In fact, her work can be found at antique shops in town while online there are hundreds of her prints for sale.  


For many years, Dolores’s body of work was known and cherished by only a few, in comparison to her husband.     


“She was just as good as he was, but she didn’t get the fame,” said Debe Campbell, owner of the River Mill Antiques Mall, also located on the parkway in Townsend. Like many other shops, she sells several of Dolores’s prints in her store—scenes of raccoons, owls, and other wildlife. They are almost like portraits of the animals, drawn in a lifelike manner as if the creatures had posed for her. 


The Robersons, who are both natives of Blount County, met while they worked in advertising in the 1970s where they would physically create the drawings for an advertisement. Like Lee, she enjoyed painting and drawing from a young age. And she had a talent for it.    


But where Dolores had an eye for exquisite detail, Lee had a talent for marketing—one of the main reasons he became more renowned in the art world.   


“Lee sold a feeling...but her paintings were spot-on and crisp,” said Anita Wilson, who owns McQuade Antiques in Townsend. She was a sister-in-law to Lee and knew him and Dolores in the 1990s.  


“She was a really nice, Christian lady,” said Wilson. “She had a sternness about her (and) when she needed it, it was there.”   


But her simplicity and sternness sometimes impeded her popularity as her prints can resemble textbook images rather than that of the great Impressionists, like Lee’s.   


Lee was a prominent member in Townsend.
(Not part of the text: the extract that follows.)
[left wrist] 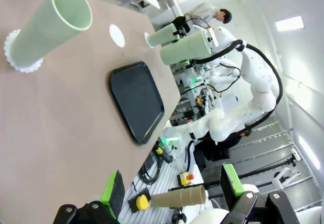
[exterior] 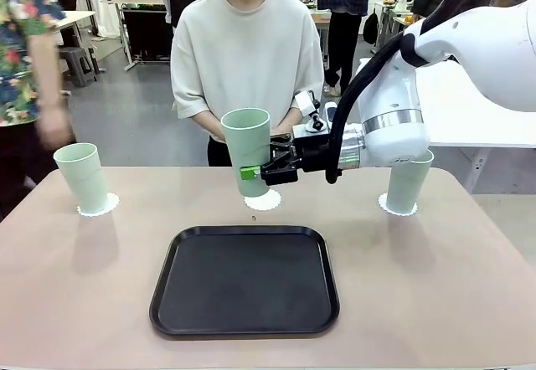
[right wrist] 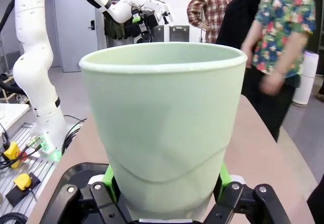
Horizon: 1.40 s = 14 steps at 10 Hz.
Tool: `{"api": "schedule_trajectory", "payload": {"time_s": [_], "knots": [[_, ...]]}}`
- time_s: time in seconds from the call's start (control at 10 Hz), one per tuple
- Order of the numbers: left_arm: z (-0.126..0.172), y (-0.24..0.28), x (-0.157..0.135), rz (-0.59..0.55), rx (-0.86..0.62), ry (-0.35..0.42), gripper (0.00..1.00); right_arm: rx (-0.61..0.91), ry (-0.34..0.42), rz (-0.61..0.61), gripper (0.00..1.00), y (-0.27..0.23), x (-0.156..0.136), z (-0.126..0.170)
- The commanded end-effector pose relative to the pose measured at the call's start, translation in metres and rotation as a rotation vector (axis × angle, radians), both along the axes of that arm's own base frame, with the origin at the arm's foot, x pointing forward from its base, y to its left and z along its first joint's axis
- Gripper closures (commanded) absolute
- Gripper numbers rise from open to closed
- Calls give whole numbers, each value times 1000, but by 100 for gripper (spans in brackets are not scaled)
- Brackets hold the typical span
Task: Place coasters on the table and set cups on them.
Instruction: Take one Reusable plastic cup from the Flat Tray and place it on a coaster set by the human.
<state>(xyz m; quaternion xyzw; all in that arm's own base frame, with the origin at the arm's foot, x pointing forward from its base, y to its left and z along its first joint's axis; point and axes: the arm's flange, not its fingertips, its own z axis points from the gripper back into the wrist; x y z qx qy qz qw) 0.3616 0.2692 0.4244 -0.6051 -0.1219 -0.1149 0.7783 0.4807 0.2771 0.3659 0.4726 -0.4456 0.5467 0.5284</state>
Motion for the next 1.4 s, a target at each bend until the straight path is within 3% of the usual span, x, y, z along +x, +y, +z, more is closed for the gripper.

He advocated with commissioners against big corporations entering Townsend, according to Wilson. Like his serene paintings, Lee wanted to keep this side of the Smokies peaceful. 
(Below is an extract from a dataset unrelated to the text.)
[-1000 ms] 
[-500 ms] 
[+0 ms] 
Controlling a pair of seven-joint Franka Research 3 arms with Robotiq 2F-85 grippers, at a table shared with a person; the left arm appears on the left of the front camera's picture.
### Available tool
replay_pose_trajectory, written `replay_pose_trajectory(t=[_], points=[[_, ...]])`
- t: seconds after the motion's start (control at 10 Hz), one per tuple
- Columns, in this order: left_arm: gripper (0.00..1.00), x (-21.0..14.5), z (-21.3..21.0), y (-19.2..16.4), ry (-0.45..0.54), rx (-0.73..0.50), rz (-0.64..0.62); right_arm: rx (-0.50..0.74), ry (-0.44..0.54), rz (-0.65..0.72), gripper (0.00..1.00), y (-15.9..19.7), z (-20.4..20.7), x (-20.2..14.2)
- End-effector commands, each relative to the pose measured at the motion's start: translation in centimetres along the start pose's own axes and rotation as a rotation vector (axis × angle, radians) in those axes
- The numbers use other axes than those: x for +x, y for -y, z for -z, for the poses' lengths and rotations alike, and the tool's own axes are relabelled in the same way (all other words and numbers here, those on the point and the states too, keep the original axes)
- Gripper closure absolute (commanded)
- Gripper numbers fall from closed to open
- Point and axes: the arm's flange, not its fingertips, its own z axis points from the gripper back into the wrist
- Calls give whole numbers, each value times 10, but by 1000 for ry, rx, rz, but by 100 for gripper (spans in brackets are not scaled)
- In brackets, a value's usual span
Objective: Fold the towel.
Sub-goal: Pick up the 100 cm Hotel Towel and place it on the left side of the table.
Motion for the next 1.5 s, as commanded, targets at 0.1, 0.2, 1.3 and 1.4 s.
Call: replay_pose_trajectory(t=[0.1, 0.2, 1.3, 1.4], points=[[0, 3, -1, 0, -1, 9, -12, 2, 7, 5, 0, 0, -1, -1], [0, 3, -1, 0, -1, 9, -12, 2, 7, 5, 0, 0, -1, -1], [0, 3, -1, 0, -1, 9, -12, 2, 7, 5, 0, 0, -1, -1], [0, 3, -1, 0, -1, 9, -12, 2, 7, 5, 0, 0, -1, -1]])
Dolores also advocated for that peace. She loved long walks and hikes, observing animals and nature—the main topics of her prints—which she found to be beautiful and simple, according to Wilson.   


Dolores, who died nearly 20 years ago from cancer, was survived by a son. He owned a shop by the Apple Barn and sold most of her prints and even originals there, according to Wilson. However, he no longer has the business.   
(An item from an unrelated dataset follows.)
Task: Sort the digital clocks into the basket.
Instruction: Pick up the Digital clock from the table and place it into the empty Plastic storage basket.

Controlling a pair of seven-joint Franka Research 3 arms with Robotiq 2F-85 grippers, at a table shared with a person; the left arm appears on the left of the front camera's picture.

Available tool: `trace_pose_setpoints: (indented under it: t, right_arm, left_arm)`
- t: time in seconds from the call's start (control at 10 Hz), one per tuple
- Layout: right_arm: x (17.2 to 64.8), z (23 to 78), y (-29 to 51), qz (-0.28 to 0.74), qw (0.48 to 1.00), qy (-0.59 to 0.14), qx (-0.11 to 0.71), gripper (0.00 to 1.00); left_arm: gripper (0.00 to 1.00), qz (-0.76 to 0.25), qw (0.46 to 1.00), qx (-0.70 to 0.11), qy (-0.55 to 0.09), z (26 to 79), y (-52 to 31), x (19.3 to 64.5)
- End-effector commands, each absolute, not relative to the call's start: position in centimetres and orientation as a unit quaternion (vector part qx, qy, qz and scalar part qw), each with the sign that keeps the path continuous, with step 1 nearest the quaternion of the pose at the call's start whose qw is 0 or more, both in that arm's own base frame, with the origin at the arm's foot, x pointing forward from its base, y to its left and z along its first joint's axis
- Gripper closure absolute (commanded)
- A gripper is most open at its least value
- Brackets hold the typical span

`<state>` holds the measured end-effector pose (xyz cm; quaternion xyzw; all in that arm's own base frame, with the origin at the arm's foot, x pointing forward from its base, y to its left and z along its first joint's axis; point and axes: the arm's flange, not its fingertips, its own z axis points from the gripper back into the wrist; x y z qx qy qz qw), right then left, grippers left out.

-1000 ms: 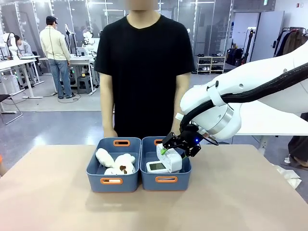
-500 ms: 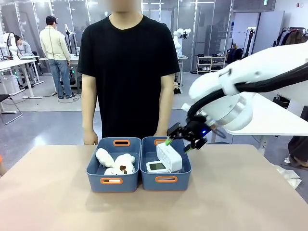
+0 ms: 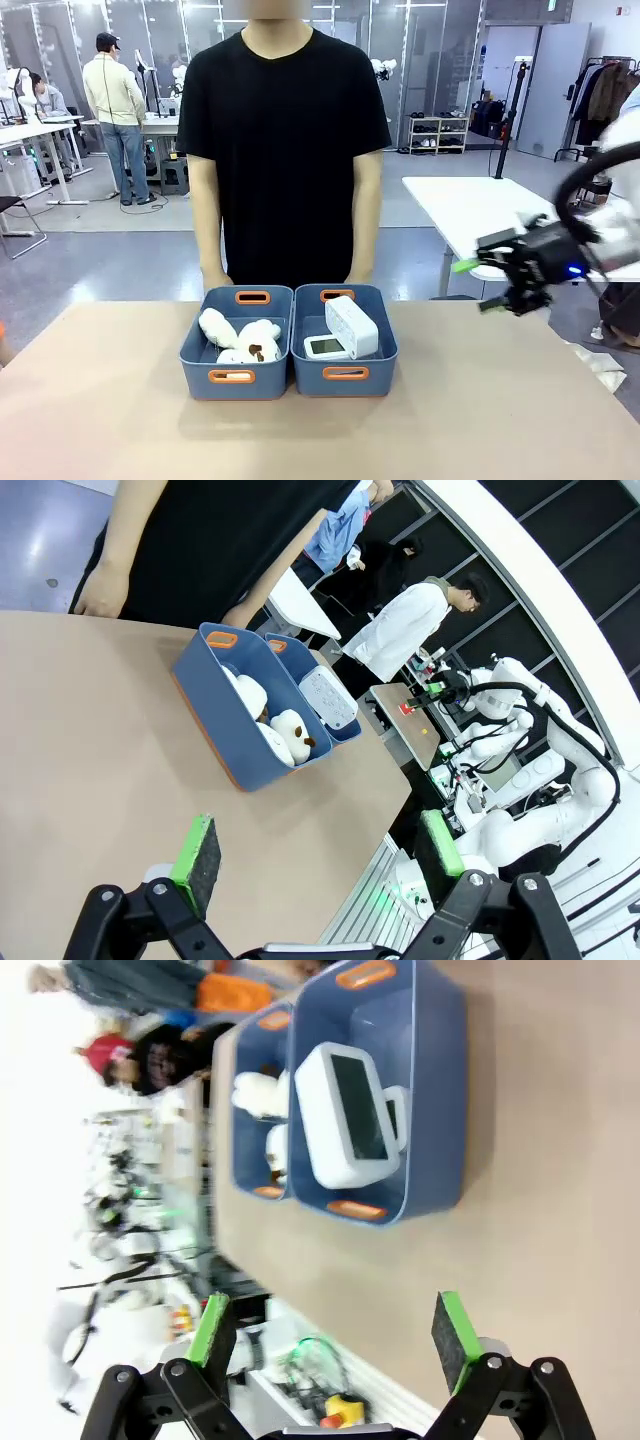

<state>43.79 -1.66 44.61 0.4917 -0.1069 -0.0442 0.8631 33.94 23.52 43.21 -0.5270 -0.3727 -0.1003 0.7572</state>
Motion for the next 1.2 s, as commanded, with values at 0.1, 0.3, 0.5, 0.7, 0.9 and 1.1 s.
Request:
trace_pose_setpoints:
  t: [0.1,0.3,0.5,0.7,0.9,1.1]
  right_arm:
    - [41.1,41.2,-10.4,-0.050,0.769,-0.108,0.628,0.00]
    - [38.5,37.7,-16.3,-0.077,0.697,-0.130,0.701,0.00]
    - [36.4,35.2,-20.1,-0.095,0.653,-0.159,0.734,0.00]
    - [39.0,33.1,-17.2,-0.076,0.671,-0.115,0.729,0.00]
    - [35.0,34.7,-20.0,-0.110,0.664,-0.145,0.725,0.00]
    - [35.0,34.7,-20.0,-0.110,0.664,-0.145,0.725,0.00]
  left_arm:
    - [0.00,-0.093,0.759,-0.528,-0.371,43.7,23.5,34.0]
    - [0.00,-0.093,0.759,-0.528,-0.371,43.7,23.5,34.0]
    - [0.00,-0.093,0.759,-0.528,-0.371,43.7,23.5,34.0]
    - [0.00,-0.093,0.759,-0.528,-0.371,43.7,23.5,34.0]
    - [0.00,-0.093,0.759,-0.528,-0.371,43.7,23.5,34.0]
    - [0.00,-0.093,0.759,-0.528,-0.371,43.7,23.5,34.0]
For both Lee and Dolores, success in printmaking was slow and laborious as they invested everything they had to start it in 1970s before it was popular, said Holmes. Print art is based on a limited amount of copies from an original art piece and therefore takes time before a profit is made.   


At times, Dolores and Lee made a collaborative team. Dolores was an expert in drawing animals, flowers, and even people (though they were a rarity in her prints). According to Holmes, Dolores would draw some of the animals in Lee’s paintings as he struggled to create their likeness. On the other hand, Dolores was terrible at drawing log cabins, one of Lee’s main specialties, Holmes added. 


In one respect, Dolores’s work was recognized on a national stage in a way that secures her a footnote in history.  


When the building of a dam in the Little Tennessee river channel endangered the snail darter that inhabited the river, a lithograph of a watercolor painting by Dolores detailing a male and female darter was used as evidence in the federal Hill v. TVA trial on April 23, 1976. A permanent ruling was issued against any activities endangering species, like the snail darter. Her painting clearly depicted the cool, clear, and shallow water necessary for the darters to inhabit, which the building of the dam threatened.   


Therefore, Dolores’s prints deserve recognition. In the wake of Lee’s death back in 2014, Dolores’s remembrance will not be left to collect dust in the shadowy corners of antique stores but left in the hearts of the people in the town she and Lee captured in their art. 

 

 

Zoe Haggard and Sergio Pacheco are journalism students at Middle Tennessee State University. They are in Blount County as part of a feature writing class call the Road Trip Class.